На закате печальная процессия покидающих Старый город евреев двинулась к Сионским воротам. Солдаты Легиона на всем пути охраняли их от возбужденной толпы, помогали старикам нести узлы и чемоданы, а женщинам — маленьких детей.
Среди тех, кто двигался сейчас к Сионским воротам, были такие, которые впервые в жизни выходили за стены Старого города. Один столетний старик ненадолго выходил из Старого города девяносто лет назад — ему хотелось взглянуть на новые дома, появившиеся вне стен, — но с тех пор он ни разу не покидал Еврейского квартала.

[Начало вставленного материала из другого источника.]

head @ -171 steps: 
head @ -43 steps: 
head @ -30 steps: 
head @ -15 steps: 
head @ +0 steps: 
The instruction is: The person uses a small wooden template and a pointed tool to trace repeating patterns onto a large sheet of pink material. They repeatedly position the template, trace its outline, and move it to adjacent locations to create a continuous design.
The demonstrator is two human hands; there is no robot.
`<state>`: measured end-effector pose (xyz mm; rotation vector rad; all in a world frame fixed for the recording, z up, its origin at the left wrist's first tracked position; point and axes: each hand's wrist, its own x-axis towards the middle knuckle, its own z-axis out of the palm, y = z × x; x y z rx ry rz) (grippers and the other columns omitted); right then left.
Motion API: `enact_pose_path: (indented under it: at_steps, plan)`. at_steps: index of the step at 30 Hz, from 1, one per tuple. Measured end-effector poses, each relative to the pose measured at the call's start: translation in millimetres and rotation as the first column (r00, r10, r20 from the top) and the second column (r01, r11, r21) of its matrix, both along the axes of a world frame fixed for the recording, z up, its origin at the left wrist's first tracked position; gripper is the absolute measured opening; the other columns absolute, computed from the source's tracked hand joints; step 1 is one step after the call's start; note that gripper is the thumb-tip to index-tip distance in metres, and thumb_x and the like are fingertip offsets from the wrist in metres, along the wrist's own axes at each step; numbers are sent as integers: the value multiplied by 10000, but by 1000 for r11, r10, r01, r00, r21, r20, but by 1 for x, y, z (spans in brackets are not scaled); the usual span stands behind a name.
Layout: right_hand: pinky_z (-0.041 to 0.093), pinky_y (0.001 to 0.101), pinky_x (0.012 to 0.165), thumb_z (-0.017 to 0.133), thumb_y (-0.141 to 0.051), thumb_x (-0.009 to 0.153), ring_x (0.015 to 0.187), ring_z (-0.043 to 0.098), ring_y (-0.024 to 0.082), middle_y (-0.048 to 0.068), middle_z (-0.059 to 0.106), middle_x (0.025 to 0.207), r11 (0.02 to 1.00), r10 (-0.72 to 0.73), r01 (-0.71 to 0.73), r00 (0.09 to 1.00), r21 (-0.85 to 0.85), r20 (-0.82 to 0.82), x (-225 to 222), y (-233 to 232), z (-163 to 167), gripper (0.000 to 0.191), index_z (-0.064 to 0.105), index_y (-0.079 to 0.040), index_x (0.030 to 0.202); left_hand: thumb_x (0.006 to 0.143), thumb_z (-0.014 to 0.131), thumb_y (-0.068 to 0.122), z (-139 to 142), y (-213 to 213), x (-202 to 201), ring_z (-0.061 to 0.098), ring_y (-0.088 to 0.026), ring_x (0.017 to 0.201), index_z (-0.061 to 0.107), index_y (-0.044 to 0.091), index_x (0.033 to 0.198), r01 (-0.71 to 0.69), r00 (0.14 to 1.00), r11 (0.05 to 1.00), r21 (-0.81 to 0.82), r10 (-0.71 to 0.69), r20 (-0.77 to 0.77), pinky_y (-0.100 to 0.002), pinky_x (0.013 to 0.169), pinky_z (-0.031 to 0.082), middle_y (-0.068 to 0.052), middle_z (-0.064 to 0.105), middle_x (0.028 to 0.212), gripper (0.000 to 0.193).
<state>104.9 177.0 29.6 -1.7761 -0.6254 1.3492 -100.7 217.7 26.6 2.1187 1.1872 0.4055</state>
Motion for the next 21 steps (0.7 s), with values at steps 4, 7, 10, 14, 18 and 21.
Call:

Грустное зрелище являли собой седобородые старцы, всю жизнь проведшие за изучением Торы и Талмуда. Проходя мимо своих домов, они останавливались и в последний раз целовали мезузу на двери.
У себя в штабе Абдалла Таль дождался финального аккорда своего славного дня. Король Абдалла позвонил из Аммана и теплым отеческим тоном поздравил с победой молодого офицера, которого он десять дней назад послал в Святой город.
Когда наступила ночь, единственными евреями, оставшимися в Старом городе, были сто пятьдесят три раненых, ожидавших врачебного осмотра и решения своей судьбы: кому из них будет позволено остаться в Иерусалиме и кому придется отправиться вслед за товарищами в лагерь для военнопленных?
Лежа на полу в темноте, Иехошуа Коэн вспомнил гимн, который он слышал в детстве. Он запел, сначала тихо, потом все громче. Другие раненые подхватили, и под высоким сводчатым потолком зазвучали слова:
— В огне и в крови пала Иудея, — пели они, — и в огне и в крови возродится она.